# Tightening microphone stand clutches/brakes?



## cpf (Oct 3, 2011)

So, this is a problem I've encountered as of late: our entire stock of 2009-vintage Beyerdynamic microphone stands are starting to droop. You can crank the knob as much as you want, but they inevitably head towards the floor. Does anyone know of a way to fix this? 

I took apart one of the assemblies, and blew/wiped the rubber dust off the two pads that are sandwiched between the two sections, and it sort of helped, but only to the degree of slowing down the rate of descent, so I guess too much rubber was lost there.


----------



## FMEng (Oct 4, 2011)

About all you can do is replace the clutch parts. Those stands look like they are made by Konig and Meyer. If you can't order parts from Beyer, then you should be able to use K-M parts, which I believe are available.


----------



## waynehoskins (Oct 4, 2011)

I had that happen to a pretty-new K&M boom arm a year or two ago. You would expect the pad wear to be from people adjusting the boom while it was tightened; do that too many times and it wears away enough of the pad to not hold.
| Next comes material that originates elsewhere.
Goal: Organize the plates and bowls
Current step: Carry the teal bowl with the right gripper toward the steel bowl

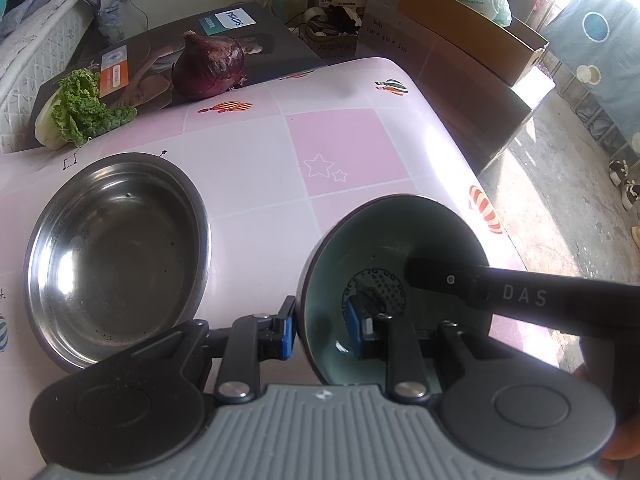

That's one advantage of a counterweighted boom, the pivot point doesn't have to support the entire cantilevered load of the mic on the arm since it's balanced to some degree on the other side.


----------



## FMEng (Oct 4, 2011)

waynehoskins said:


> I had that happen to a pretty-new K&M boom arm a year or two ago. You would expect the pad wear to be from people adjusting the boom while it was tightened; do that too many times and it wears away enough of the pad to not hold.
> 
> That's one advantage of a counterweighted boom, the pivot point doesn't have to support the entire cantilevered load of the mic on the arm since it's balanced to some degree on the other side.


 
Who makes a quality counter weighted boom these days? It has been many years since I looked at Atlas booms. Back then, they still clamped onto the vertical stand's locking ring which was total junk. I haven't bought anything but K-M since.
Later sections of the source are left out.